» PROBLEM
Transcribe the material from its first line onward, ending with the line that contains "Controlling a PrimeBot" and adding nothing beyond it.

========

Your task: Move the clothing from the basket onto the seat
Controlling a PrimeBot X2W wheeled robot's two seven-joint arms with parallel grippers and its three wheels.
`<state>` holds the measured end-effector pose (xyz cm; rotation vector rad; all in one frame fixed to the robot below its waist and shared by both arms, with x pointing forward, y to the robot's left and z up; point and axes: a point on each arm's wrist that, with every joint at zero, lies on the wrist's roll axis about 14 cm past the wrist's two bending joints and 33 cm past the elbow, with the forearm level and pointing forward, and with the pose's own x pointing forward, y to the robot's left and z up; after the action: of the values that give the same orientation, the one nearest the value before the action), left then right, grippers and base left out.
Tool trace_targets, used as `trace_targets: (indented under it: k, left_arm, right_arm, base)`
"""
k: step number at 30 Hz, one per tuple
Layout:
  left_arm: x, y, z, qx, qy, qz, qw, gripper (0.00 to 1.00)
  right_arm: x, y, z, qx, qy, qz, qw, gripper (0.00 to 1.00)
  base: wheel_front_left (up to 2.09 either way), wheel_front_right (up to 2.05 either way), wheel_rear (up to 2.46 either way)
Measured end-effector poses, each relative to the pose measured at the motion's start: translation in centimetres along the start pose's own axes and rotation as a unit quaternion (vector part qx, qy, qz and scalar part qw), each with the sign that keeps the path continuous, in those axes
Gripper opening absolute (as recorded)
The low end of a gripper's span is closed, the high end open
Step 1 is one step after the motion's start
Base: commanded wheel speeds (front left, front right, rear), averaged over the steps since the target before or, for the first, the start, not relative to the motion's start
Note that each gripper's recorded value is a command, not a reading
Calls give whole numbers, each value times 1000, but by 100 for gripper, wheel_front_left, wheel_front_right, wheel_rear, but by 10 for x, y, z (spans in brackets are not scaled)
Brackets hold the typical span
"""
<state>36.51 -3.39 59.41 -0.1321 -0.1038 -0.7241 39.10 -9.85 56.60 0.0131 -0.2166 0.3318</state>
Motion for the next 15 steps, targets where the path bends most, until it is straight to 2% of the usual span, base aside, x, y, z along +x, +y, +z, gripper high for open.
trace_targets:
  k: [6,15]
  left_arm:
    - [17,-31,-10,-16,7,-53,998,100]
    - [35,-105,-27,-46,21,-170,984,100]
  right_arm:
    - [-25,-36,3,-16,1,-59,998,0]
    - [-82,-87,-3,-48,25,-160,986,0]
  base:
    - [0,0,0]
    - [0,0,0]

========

» EXPECTED OUTPUT
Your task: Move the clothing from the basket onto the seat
Controlling a PrimeBot X2W wheeled robot's two seven-joint arms with parallel grippers and its three wheels.

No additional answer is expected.